## TASK BRIEF
Scan the listing below. Return every line containing the string "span".

## DATA SEGMENT
Segment Open

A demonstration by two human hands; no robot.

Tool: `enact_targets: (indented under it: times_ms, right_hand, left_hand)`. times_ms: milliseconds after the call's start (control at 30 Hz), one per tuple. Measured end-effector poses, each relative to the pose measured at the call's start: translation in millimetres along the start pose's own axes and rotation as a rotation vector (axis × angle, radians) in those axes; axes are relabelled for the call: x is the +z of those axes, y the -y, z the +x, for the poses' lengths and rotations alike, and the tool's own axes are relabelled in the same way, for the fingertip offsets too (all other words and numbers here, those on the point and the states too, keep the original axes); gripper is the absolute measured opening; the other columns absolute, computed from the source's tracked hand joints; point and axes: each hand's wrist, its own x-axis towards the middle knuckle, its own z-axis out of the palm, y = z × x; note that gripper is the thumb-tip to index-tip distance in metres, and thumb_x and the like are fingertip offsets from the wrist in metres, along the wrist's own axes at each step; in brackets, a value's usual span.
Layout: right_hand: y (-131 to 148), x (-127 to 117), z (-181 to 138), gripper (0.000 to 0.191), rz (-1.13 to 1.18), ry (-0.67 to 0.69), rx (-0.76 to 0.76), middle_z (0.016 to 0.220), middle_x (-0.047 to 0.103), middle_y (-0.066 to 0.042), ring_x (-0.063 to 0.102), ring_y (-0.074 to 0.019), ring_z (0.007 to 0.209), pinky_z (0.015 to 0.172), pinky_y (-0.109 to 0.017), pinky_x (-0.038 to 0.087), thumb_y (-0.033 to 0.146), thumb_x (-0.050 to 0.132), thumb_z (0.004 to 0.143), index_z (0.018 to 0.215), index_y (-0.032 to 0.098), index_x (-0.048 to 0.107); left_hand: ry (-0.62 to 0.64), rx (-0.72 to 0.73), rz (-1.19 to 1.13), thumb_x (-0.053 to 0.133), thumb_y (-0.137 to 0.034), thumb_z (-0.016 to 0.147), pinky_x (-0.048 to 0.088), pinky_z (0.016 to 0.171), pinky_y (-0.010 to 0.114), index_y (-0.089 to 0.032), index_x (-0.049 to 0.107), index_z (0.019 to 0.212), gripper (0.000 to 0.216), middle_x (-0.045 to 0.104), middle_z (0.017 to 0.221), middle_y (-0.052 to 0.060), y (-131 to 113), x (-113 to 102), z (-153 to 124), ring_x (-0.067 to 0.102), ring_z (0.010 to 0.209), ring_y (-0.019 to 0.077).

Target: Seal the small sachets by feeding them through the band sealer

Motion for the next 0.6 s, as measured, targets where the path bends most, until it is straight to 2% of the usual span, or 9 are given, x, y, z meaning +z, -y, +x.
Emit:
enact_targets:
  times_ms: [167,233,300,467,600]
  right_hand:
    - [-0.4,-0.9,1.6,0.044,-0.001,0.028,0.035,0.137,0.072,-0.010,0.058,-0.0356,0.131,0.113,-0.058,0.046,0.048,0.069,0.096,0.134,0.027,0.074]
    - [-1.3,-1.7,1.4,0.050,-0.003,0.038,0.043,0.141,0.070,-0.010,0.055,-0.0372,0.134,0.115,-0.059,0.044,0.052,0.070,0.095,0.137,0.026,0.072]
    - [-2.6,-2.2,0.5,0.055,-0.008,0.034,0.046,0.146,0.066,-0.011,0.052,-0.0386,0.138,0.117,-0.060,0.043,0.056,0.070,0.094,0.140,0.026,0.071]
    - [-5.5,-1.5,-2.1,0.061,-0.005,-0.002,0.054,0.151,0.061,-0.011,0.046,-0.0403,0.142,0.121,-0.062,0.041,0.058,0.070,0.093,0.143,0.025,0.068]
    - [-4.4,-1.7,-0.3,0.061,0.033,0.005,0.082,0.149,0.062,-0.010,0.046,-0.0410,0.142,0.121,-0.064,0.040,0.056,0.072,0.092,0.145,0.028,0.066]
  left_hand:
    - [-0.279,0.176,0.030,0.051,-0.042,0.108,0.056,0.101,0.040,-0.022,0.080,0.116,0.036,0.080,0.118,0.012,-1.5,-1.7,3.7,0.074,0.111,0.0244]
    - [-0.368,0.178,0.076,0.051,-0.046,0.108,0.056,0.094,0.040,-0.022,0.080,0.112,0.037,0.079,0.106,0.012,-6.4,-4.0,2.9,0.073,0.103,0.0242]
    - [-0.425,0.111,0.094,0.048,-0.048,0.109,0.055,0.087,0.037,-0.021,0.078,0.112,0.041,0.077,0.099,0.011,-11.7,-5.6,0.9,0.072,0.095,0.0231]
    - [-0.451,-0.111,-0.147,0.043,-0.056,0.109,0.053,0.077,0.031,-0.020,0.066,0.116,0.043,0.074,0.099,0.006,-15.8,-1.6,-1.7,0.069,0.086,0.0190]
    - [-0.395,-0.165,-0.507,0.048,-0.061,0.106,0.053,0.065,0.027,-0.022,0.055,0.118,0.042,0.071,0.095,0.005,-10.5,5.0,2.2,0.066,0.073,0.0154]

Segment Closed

## EXERCISE ANSWER
Tool: `enact_targets: (indented under it: times_ms, right_hand, left_hand)`. times_ms: milliseconds after the call's start (control at 30 Hz), one per tuple. Measured end-effector poses, each relative to the pose measured at the call's start: translation in millimetres along the start pose's own axes and rotation as a rotation vector (axis × angle, radians) in those axes; axes are relabelled for the call: x is the +z of those axes, y the -y, z the +x, for the poses' lengths and rotations alike, and the tool's own axes are relabelled in the same way, for the fingertip offsets too (all other words and numbers here, those on the point and the states too, keep the original axes); gripper is the absolute measured opening; the other columns absolute, computed from the source's tracked hand joints; point and axes: each hand's wrist, its own x-axis towards the middle knuckle, its own z-axis out of the palm, y = z × x; note that gripper is the thumb-tip to index-tip distance in metres, and thumb_x and the like are fingertip offsets from the wrist in metres, along the wrist's own axes at each step; in brackets, a value's usual span.
Motion for the next 0.6 s, as measured, targets where the path bends most, until it is straight to 2% of the usual span, or 9 are given, x, y, z meaning +z, -y, +x.

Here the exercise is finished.